Halide and Oxide Structures
A majority of halides and oxides comprise the structures supposed for largely ionic compounds, along with the metal in octahedral coordination. General oxide structures are rocksalt (example MnO, NiO), corundum and rutile (example TiO2, CrO2). Several MF2 compounds contain the rutile structure, another dihalides forming layer (CdCl2 and CdI2) types. Several ternary oxides and halides also follow this pattern; for instance, the LaMO3 compounds formed through all elements of the series (M=Sc-Cu) comprise the perovskite structure.
The 3d4 ions Cr2+ and Mn3+ and the 3d9 ion Cu2+ are matter to Jahn-Teller distortions. For instance, CuO does not comprise the rocksalt structure, but one with 4 close Cu-O neighbors and two at longer distance; identical tetragonally distorted coordination is arrive in several other simple compounds of Cr2+ and Cu2+. (Note that CrO is not known.)
Tetrahedral coordination is also occasionally found. In high oxidation states (example molecular TiCl4, polymeric CrO3 and in complex ions like VO3-4, CrO2-4and MnO4-) this can be understood in terms of the small size of the transition metal ion.
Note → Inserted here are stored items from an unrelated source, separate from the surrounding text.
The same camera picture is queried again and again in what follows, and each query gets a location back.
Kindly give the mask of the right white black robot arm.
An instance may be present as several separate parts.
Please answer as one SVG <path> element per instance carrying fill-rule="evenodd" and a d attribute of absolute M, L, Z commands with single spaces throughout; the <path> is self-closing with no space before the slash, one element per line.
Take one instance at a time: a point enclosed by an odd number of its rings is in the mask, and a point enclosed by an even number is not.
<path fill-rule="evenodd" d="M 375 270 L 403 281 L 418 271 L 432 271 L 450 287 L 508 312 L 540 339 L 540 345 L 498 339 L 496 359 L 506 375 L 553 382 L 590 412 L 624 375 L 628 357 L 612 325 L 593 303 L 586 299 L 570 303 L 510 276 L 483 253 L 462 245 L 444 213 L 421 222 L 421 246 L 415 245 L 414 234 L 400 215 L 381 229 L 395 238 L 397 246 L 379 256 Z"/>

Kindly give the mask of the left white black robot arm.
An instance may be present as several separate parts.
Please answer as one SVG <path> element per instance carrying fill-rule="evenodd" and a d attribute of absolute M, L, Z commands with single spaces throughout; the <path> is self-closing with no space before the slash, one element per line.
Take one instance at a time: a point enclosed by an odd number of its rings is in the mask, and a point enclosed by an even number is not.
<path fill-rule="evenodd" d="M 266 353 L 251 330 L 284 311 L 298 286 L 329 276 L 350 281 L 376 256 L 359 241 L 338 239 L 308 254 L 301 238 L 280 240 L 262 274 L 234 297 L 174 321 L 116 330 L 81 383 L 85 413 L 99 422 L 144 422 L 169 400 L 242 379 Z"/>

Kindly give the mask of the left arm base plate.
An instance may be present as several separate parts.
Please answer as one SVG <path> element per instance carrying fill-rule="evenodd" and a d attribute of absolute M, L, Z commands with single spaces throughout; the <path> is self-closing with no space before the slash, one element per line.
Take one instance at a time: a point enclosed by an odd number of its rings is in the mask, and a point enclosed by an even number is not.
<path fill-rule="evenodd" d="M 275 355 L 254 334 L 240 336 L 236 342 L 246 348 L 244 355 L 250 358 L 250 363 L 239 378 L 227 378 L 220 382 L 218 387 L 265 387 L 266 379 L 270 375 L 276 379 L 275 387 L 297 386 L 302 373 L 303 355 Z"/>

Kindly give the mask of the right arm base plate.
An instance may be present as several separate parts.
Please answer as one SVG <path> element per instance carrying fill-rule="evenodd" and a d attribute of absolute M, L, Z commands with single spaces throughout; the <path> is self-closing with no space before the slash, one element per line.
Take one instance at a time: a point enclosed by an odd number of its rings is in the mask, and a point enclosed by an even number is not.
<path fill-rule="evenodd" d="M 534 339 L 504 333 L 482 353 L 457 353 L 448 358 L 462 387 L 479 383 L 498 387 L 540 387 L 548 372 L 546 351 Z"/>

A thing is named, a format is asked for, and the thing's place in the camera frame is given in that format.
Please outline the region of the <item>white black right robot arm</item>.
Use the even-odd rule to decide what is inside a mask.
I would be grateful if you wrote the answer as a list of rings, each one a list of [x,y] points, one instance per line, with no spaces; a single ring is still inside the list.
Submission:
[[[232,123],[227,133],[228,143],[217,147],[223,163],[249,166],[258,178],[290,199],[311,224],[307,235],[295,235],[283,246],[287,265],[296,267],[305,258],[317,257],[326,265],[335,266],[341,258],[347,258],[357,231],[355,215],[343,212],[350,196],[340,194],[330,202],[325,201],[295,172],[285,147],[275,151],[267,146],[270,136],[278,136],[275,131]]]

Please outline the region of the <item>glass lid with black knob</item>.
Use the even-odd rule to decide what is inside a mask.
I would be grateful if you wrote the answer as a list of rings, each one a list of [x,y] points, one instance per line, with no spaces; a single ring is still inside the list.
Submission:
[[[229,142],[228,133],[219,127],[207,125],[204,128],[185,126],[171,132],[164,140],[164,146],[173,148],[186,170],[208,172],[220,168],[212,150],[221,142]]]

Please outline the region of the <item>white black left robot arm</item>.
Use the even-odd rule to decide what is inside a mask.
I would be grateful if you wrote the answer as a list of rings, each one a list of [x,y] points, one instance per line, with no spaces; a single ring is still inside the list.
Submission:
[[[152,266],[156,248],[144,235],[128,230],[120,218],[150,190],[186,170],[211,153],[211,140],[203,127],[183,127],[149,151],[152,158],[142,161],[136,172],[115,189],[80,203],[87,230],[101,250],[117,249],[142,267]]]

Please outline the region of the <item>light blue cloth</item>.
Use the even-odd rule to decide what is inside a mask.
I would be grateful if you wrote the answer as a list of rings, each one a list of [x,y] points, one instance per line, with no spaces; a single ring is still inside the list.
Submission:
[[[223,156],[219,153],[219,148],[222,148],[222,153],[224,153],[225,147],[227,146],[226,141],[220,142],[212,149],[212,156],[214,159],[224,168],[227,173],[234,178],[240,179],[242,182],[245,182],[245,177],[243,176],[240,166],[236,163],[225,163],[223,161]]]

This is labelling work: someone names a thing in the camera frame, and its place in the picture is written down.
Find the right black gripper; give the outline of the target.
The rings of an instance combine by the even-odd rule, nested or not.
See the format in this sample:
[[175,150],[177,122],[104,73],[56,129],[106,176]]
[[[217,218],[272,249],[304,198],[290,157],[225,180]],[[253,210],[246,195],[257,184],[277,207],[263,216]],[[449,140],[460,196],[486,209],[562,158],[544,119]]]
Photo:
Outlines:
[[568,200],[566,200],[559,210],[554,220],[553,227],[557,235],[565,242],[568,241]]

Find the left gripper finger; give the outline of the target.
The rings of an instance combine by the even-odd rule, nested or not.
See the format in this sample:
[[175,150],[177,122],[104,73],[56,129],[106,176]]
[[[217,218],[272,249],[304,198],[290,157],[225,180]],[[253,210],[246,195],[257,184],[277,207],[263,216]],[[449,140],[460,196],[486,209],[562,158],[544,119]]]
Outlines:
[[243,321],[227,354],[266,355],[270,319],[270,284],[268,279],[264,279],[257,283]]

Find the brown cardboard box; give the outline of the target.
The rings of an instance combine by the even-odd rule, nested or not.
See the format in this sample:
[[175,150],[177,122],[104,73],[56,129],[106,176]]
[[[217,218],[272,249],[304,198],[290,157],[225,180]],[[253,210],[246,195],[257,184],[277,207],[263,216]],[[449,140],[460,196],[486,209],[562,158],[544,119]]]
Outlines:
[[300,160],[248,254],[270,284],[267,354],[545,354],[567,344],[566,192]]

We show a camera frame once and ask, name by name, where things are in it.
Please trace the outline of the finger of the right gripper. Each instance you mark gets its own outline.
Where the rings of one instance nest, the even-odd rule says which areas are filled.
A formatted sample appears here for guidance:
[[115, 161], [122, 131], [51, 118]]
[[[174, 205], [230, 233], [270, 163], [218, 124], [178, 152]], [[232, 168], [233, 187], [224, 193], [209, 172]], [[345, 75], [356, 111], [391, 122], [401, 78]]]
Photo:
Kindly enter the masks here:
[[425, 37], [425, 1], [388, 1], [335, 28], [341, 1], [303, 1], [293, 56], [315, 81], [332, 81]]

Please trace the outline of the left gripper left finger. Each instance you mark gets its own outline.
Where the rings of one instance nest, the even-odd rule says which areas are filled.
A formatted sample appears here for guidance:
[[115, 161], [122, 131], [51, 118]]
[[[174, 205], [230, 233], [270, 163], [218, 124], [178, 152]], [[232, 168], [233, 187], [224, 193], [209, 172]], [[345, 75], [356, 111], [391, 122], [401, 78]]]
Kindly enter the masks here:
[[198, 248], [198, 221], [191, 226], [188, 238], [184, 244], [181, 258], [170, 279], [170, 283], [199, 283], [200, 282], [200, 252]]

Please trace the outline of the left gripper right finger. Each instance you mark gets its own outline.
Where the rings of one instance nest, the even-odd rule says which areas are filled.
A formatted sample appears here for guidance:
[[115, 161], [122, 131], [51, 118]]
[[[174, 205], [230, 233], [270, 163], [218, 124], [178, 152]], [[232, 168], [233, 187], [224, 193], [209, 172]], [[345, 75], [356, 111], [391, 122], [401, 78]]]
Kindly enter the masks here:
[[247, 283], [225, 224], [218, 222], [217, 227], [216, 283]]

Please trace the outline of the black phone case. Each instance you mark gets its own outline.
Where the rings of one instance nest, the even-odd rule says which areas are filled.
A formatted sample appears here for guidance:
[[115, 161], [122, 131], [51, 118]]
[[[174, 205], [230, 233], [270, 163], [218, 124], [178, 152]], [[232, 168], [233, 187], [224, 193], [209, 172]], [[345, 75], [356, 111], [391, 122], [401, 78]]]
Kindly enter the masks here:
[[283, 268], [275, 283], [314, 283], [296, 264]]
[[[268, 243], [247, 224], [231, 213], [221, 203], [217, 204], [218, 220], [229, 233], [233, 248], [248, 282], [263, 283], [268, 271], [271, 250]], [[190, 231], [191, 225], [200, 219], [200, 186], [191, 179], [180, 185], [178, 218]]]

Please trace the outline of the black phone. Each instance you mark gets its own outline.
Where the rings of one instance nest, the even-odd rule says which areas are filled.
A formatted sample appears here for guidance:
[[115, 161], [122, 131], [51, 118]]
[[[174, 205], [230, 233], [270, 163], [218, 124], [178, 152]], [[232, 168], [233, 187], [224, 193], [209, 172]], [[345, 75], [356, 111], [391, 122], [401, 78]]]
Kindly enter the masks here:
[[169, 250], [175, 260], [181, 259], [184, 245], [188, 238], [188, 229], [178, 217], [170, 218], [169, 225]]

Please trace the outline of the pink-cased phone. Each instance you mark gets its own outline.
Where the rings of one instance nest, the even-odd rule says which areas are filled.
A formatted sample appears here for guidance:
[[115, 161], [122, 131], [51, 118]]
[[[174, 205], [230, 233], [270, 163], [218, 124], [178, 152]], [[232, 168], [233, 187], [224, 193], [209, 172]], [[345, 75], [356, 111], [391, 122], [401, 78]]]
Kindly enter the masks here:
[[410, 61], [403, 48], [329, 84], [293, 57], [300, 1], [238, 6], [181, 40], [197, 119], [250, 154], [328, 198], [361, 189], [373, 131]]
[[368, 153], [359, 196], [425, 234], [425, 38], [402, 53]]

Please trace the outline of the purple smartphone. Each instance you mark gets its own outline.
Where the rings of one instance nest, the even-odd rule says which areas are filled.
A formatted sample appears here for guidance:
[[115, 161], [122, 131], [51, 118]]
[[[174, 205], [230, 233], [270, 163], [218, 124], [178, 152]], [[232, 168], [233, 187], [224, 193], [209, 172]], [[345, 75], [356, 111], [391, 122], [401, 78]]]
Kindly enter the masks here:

Though, tetrahedral (zinc blende) structures are also found in CuI halides like CuCl. As Cu+ has the 3d10 configuration this come onto existence to be typical post-transition metal behavior as seen, for instance, with Zn2+, and must include some degree of covalent bonding.
A few ternary and mixed-valency oxides comprise the spinel structure in which metal ions take place a proportion of tetrahedral and octahedral holes with in a cubic close-packed lattice. Instances include M3O4 with M=Mn, Fe, Co. The distribution of M3+ and M2+ ions among the tetrahedral and octahedral sites depicts the affect of ligand field stabilization energies. In Fe3O4, Fe2+ (3d6) have an octahedral preference where Fe3+ (3d5) has none, and this compound have the opposite spinel structure where Fe2+ is octahedral and Fe3+ is exist in both octahedral and tetrahedral sites. In Co3O4 the low-spin 3d6 ion Co3+ comprise a very strong octahedral preference and the general spinel structure is found with all Co3+ in octahedral sites and Co2+ tetrahedral. Mn3O4 is as well based on the normal spinel structure, but with a tetragonal distortion as supposed for the sites occupied through Mn3+ (3d4).